Task objective.
A faithful copy of all the data is required; pictures should not be included.

Data block.
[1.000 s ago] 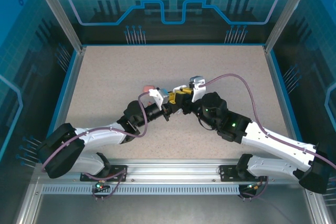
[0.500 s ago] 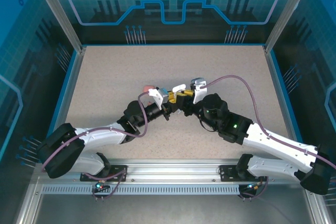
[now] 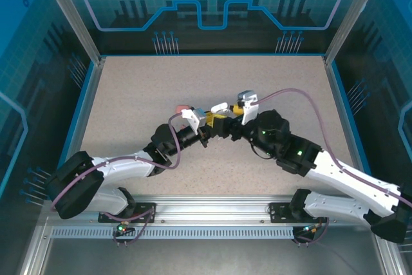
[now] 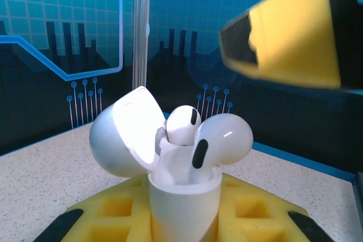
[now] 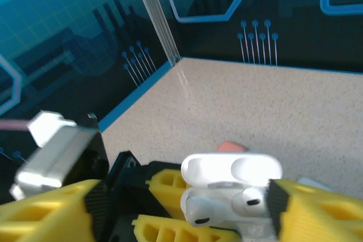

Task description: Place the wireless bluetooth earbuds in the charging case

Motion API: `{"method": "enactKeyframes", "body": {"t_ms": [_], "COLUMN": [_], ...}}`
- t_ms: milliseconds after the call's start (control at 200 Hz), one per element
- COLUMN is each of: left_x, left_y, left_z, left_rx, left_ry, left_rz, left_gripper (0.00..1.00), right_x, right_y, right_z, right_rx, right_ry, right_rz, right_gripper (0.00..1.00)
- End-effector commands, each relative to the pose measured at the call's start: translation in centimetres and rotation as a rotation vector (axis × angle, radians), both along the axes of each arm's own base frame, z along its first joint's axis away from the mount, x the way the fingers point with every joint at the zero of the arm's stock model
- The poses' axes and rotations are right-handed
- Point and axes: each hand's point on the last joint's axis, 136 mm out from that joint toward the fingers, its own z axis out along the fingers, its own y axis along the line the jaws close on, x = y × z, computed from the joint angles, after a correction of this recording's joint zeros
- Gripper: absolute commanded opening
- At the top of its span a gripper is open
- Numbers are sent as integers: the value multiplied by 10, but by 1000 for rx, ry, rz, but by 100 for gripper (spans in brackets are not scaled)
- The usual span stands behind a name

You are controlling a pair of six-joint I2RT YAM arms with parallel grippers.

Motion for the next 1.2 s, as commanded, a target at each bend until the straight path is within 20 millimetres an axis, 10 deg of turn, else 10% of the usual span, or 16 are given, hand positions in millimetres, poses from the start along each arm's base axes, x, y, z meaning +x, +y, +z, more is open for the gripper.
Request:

Answer section.
[1.000 s ago] 
[0.500 s ago] 
[now] 
[now] 
[now] 

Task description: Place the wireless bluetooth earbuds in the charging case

Motion API: `{"method": "enactKeyframes", "body": {"t_ms": [_], "COLUMN": [_], ...}}`
- t_ms: milliseconds after the call's start (control at 200 Hz), one per element
- COLUMN is each of: left_x, left_y, left_z, left_rx, left_ry, left_rz, left_gripper (0.00..1.00), right_x, right_y, right_z, right_rx, right_ry, right_rz, right_gripper (0.00..1.00)
- End-effector commands, each relative to the pose measured at the call's start: translation in centimetres and rotation as a rotation vector (axis × angle, radians), both along the axes of each arm's own base frame, z along its first joint's axis away from the mount, x the way the fingers point with every joint at the zero of the arm's stock model
- The poses' axes and rotations are right-handed
- Point and axes: each hand's point on the last joint's axis, 136 mm out from that joint toward the fingers, its own z axis out along the fingers, its own y axis along the line the jaws close on, x = y × z, computed from the joint angles, after a correction of this recording's joint zeros
- Gripper: absolute commanded opening
- At the top of its span a gripper is open
- Numbers are sent as integers: the value multiplied by 10, but by 1000 for rx, ry, rz, but by 100 for gripper (spans in brackets are not scaled)
- The usual span stands behind a name

You are controlling a pair of six-joint I2RT YAM arms with parallel grippers.

Motion for the next 1.2 s, as commanded, a target at each bend until the straight path is within 20 millimetres an axis, 10 deg of turn, else 10% of the usual span, or 16 are given, hand positions in millimetres, poses from the start along each arm's base axes, x, y, z meaning +x, +y, +z, more is open for the gripper.
Request:

There is nothing else to this exercise.